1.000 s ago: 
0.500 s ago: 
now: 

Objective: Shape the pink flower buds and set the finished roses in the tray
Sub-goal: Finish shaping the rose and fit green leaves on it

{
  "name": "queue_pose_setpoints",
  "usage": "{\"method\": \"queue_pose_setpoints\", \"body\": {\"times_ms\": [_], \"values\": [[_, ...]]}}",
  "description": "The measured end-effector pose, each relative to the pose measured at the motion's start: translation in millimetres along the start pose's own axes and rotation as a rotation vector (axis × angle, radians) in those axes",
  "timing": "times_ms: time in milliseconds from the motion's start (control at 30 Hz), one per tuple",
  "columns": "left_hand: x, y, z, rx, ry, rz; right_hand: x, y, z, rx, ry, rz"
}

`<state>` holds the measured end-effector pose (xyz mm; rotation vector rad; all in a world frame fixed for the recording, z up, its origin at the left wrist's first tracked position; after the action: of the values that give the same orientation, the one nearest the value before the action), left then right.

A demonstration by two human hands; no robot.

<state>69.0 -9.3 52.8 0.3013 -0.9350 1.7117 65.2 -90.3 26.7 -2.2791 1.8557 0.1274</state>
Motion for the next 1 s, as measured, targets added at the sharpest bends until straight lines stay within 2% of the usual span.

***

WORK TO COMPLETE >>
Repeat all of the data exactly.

TASK OUTPUT >>
1.000 s ago: 
0.500 s ago: 
now: 

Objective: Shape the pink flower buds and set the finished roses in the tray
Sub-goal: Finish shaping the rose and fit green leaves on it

{
  "name": "queue_pose_setpoints",
  "usage": "{\"method\": \"queue_pose_setpoints\", \"body\": {\"times_ms\": [_], \"values\": [[_, ...]]}}",
  "description": "The measured end-effector pose, each relative to the pose measured at the motion's start: translation in millimetres along the start pose's own axes and rotation as a rotation vector (axis × angle, radians) in those axes",
  "timing": "times_ms: time in milliseconds from the motion's start (control at 30 Hz), one per tuple",
  "columns": "left_hand: x, y, z, rx, ry, rz; right_hand: x, y, z, rx, ry, rz"
}

`<state>` holds the measured end-effector pose (xyz mm; rotation vector rad; all in a world frame fixed for the recording, z up, its origin at the left wrist's first tracked position; after the action: of the values that give the same orientation, the one nearest the value before the action), left then right.

A demonstration by two human hands; no robot.

<state>69.0 -9.3 52.8 0.3013 -0.9350 1.7117 65.2 -90.3 26.7 -2.2791 1.8557 0.1274</state>
Motion for the next 1 s, as measured, targets added at the sharpest bends until straight lines stay within 2% of the usual span.

With that, the answer is finished.